In This Article
- Analysis from the ASPREE trial found that aspirin use almost doubles the risk for serious upper gastrointestinal (GI) bleeding in older individuals
- The large, controlled trial allowed for the identification of specific risk factors for both upper and lower GI bleeding
- The results of the study will be significant in the future, for clinicians to weigh the risks and benefits of low dose aspirin treatment
New data unveiled that aspirin almost doubles the risk for serious upper gastrointestinal (GI) bleeding in older people.

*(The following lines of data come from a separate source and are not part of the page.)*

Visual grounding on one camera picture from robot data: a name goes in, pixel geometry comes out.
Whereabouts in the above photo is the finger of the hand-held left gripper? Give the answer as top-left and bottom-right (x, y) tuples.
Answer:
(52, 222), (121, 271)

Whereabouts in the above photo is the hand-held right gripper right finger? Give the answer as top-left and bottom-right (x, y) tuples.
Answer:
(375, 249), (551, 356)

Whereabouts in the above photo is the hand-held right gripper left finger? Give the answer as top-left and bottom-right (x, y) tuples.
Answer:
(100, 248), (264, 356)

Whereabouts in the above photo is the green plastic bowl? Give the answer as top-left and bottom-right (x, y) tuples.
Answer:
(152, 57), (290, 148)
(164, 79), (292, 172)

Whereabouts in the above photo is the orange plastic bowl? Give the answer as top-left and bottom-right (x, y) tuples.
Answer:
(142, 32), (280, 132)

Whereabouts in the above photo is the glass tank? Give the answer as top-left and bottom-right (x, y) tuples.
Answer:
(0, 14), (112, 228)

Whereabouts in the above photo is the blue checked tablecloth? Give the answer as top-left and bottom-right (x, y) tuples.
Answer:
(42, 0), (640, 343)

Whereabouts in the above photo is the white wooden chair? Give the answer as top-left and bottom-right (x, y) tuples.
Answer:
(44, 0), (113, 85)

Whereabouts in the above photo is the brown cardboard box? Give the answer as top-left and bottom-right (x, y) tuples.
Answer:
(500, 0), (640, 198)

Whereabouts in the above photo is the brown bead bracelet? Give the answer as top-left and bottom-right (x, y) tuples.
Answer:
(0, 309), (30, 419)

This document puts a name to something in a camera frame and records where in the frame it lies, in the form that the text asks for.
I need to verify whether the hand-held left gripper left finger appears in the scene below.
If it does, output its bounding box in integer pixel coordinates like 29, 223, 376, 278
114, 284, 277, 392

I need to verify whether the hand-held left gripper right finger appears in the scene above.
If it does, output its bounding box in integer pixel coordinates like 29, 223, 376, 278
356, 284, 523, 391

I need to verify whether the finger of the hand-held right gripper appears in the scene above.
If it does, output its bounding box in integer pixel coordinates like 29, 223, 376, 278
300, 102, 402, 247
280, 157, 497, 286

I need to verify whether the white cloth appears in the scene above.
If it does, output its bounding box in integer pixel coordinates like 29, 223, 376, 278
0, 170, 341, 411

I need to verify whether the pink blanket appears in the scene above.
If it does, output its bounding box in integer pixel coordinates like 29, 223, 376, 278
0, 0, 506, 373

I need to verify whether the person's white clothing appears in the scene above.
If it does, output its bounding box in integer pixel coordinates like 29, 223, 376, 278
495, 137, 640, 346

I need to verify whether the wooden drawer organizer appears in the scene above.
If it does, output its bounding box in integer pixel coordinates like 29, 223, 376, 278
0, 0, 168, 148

Andrew Chan, MD, MPH, director for Cancer Epidemiology in the Massachusetts General Hospital Cancer Center, chief of the Clinical and Translational Epidemiology Unit (CTEU) in the Department of Medicine and vice chief for clinical research in the Division of Gastroenterology, and colleagues assessed data on over 19,000 patients from the ASPREE trial on the incidence of upper and lower GI bleeding. Patients were randomly assigned to receive aspirin versus a control group.
Additional risk predictors were identified. Age, smoking, chronic kidney disease and NSAID use were identified as risk factors for upper GI bleeding, while age, smoking and hypertension were risk factors for lower GI bleeding.
Dr. Chan said that the study confirms that among older adults, low dose aspirin is associated with an increased risk of gastrointestinal bleeding with the risk highest among those who smoke and have high blood pressure or kidney disease.
The absolute, five-year serious risk of bleeding was found to be 0.2% for 70-year-olds and 0.4% for patients taking aspirin. That risk increased drastically to 5.5% for 80-year-olds on aspirin. This difference was significant because the study was on a randomized controlled trial.